Ground-breaking developments made in beef tenderness research
In recent times there has been increasing research invested into studies on beef tenderness and eating quality.
Following an integromics analysis coordinated by Teagasc, it has reportedly published the world’s first set of beef tenderness biomarkers and major molecular signatures.
According to Teagasc, the study aimed to identify molecular signatures of beef meat tenderness, which in turn would lead to optimisation of management systems for guaranteed quality.
As part of the research, a systemic computerised literature search was performed which was then followed by an integromics and meta-analysis in order to determine the current status of protein biomarker discovery targeting beef tenderness.
These experiments had already identified 124 proteins that formed the first worldwide repertoire of beef tenderness biomarkers.

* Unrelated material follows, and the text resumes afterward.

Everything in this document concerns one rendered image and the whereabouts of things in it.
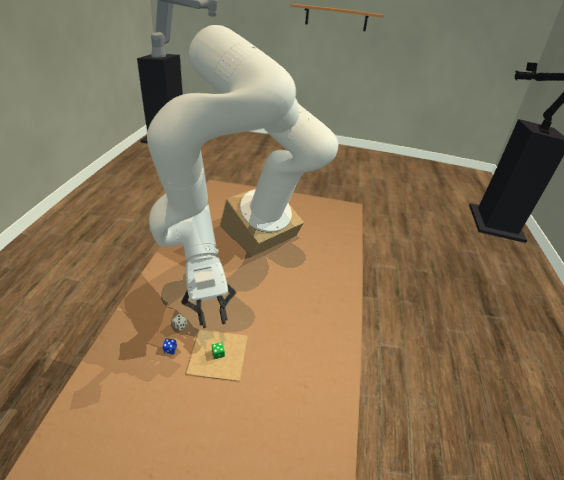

Following a protein network analysis of the 124 proteins from striploin, key insights were discovered into the interconnectedness among various pathways and processes in the muscle that are pivotal in producing high-quality beef.
The interconnected pathways discovered included:
- Muscle contraction and structure development;
- Energy metabolism;
- Cellular responses to stress;
- Response to oxidative stress;
- The regulation of cellular processes, binding, apoptosis and transport.
The study reportedly revealed the importance of the changing integrity of muscle contractile and structure proteins, energy metabolism enzymes, heat stress proteins and oxidative stress proteins in the determination of beef tenderness – in that order of importance.
Benefits to the beef industry
According to Teagasc, the data gathered demonstrated how the protein dynamics across the different metabolic pathways are associated with the development of tenderness early post-mortem and during the aging process.
The shortlisted protein biomarkers will aid carcass management systems in delivering consistency in beef tenderness while also leading to the development of prediction equations enabling rapid evaluation of beef tenderness potential.